PRATO. Ribadiamo un concetto, che si racchiude in un aggettivo, precedentemente e orgogliosamente espresso da quando abbiamo avuto la fortuna e l’onore di imbatterci nel teatro di Saverio La Ruina: indispensabile. Nella dinamica, come nei contenuti, un laboratorio teatrale che si avvale, rapacemente, di parola, forma, luce, espressività, carica emozionale. Tutte cose diligentemente apprese alla Scuola di Teatro di Bologna, dove si è diplomato, certo, ma la palestra più grande e redditizia, per Saverio La Ruina è stata, lo deduciamo, non è scritto su alcun resoconto biografico, la terra, aspra, silenziosa, vendicativa e (im)memore della sua Castrovillari. Lo diciamo perché vederlo, per l’ennesima volta, all’opera (al Teatro Magnolfi di Prato, che gli ha dedicato un trittico; ieri sera, La borto), non possiamo in alcun modo sottrarci dalla sensazione che la sua prima professoressa sia stata una sua nonna o quella di un amichetto con il quale sarà cresciuto. Nella sua profondità, nella capacità d’immersione tra i meandri più occulti e sconfinati della paure e delle verità tenute per secoli a freno e sotto spirito, Saverio La Ruina estrae, come un solo un lungimirante ma infaticabile cercatore d’oro sa fare, l’essenza della materia, quella che viene asetticamente tramandata da generazioni e che ha trovato, nel suo teatro, un attento, rigoroso e tenerissimo interprete.

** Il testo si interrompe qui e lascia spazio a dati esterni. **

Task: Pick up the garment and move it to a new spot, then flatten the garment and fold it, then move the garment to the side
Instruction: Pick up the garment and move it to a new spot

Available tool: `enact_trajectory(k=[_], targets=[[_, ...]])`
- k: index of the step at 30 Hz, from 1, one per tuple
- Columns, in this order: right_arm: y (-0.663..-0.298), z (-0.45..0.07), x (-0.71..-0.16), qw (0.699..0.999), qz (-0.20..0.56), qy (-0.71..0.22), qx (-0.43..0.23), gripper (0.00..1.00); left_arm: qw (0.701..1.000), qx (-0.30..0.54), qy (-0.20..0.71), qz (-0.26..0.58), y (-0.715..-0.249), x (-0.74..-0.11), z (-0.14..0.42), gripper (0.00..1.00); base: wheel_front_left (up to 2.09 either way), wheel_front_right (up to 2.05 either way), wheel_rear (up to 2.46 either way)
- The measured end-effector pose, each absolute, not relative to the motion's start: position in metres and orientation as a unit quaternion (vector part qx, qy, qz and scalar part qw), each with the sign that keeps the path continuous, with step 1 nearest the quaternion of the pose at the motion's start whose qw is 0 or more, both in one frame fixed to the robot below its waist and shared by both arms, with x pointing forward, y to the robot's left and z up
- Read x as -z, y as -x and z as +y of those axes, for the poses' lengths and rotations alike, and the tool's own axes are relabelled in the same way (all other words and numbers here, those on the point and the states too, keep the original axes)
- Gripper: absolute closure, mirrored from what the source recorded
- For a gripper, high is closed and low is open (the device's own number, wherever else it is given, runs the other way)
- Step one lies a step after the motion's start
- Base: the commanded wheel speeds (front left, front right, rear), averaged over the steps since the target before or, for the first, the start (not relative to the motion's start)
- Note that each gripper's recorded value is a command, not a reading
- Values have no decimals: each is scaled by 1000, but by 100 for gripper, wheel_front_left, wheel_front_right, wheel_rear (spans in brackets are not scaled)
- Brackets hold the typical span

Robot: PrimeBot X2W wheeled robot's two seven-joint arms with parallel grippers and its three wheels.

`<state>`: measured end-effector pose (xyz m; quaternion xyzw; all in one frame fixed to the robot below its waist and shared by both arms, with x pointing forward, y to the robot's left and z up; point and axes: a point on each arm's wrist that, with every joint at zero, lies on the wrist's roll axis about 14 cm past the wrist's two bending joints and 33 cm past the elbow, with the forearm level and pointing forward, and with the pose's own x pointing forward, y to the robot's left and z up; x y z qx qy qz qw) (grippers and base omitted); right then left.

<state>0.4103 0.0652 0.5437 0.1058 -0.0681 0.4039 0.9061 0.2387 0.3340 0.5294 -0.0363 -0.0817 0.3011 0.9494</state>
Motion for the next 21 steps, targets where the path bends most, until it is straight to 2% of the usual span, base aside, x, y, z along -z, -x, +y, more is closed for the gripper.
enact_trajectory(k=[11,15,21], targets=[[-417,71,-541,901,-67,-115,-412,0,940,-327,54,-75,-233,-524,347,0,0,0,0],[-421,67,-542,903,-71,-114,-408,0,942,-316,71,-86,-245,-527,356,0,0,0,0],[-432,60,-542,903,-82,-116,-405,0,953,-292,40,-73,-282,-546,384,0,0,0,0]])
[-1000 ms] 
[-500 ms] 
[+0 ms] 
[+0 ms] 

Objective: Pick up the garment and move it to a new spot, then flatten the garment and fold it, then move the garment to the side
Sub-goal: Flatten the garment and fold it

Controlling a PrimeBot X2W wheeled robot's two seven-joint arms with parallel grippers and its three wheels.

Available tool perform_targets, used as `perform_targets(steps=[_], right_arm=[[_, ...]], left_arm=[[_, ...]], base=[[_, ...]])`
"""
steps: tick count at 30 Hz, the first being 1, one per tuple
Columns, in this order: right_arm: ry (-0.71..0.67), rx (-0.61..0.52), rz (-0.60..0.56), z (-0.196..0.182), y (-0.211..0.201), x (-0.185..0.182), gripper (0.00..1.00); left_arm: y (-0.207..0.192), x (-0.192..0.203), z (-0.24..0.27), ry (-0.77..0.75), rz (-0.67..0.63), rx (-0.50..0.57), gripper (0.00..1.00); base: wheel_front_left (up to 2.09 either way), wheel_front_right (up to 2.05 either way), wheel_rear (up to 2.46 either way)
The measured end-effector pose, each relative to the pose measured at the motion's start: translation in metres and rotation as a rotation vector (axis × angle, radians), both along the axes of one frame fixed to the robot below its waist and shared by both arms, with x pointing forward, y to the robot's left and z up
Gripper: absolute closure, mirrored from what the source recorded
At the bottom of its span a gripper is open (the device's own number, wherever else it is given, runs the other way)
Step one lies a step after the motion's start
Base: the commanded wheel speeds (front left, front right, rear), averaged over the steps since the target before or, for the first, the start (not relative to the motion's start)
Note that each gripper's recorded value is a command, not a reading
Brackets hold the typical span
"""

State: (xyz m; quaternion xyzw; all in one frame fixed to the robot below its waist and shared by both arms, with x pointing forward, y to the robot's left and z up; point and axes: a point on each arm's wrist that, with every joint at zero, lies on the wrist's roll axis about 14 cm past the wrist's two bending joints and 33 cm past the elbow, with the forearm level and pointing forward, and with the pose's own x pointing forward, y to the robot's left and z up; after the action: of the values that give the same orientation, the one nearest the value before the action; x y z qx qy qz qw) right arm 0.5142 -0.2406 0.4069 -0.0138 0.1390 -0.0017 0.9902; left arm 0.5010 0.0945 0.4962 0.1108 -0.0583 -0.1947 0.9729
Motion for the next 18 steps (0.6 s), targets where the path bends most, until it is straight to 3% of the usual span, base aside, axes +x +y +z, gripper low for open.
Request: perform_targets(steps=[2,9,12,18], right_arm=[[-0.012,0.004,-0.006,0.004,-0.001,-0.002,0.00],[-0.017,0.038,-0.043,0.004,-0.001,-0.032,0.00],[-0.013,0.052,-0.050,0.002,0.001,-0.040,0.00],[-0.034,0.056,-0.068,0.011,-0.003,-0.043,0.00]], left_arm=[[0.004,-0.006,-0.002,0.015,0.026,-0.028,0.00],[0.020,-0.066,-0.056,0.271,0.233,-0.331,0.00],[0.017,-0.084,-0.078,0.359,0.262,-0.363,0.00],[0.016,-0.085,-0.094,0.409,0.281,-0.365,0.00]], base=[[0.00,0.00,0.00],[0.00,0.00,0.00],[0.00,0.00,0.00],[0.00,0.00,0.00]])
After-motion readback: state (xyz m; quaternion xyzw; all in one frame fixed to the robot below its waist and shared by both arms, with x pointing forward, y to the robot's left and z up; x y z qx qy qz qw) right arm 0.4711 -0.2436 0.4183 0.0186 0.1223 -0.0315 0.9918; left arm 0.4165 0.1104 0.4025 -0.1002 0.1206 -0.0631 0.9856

La comunione dei suoi testi diventa guida e materiale importantissimo per cercare di capire la storia frammentata di questo paese: le sue contraddizioni, espresse e inespresse, la sua tacita sottomissione a leggi non scritte, ma tramandate con il piglio e la fermezza che solo un poeta avrebbe potuto scalfire, mettere in discussione e condannare. Sono proclami di profonda scorrettezza politica, manuali di pronta e irrimandabile insurrezione, i testi di Saverio La Ruina, raccontati però con il tepore che si addice a un contesto familiare facilmente immaginabile e identificabile: il salone di una masseria dove il fuoco della legna fumante sotto il camino induce a raccolta i più piccoli del numeroso e modesto casato in religioso silenzio e ascolto delle parole della vecchia di turno, che ogni anno, nei paraggi del Natale, ripete, con il piglio e l’emozione di una prima, le solite litanie a sua volta ingerite in adolescenza. A casa La Ruina, però, molti anni fa, tra i marmocchi assorti a percepire, recepire e incamerare informazioni, c’era anche Saverio, che ha ascoltato e seguito attentamente lo svolgersi delle fila della memoria, non accontentandosi però di ricordarle e basta: ha deciso di lavorarci sopra, quando la vita gli ha consentito il lusso di allontanarsi dalla sua Calabria, per elaborarne la sconfitta, l’assurdità, il controsenso, il lutto e ridisegnarne i confini. Così nasce Polvere, Dissonorata, Mascuolo e fìammina, La borto, storie del sud, soprattutto di donne del sud, abituate a subire, con l’orgoglio di un’elezione imposta, più che immaginata, in silenzio, secoli di imposizioni, soprusi, violenze. Così nasce Saverio La Ruina, così nasce il suo teatro, in dialetto, antico, scolastico, che rende alla sua Calabria e alla sua ribellione i galloni di un comandante che ha deciso di non impartire ordini, ma sussurrarli; forse perché fioco, forse perché è così che si fa a teatro.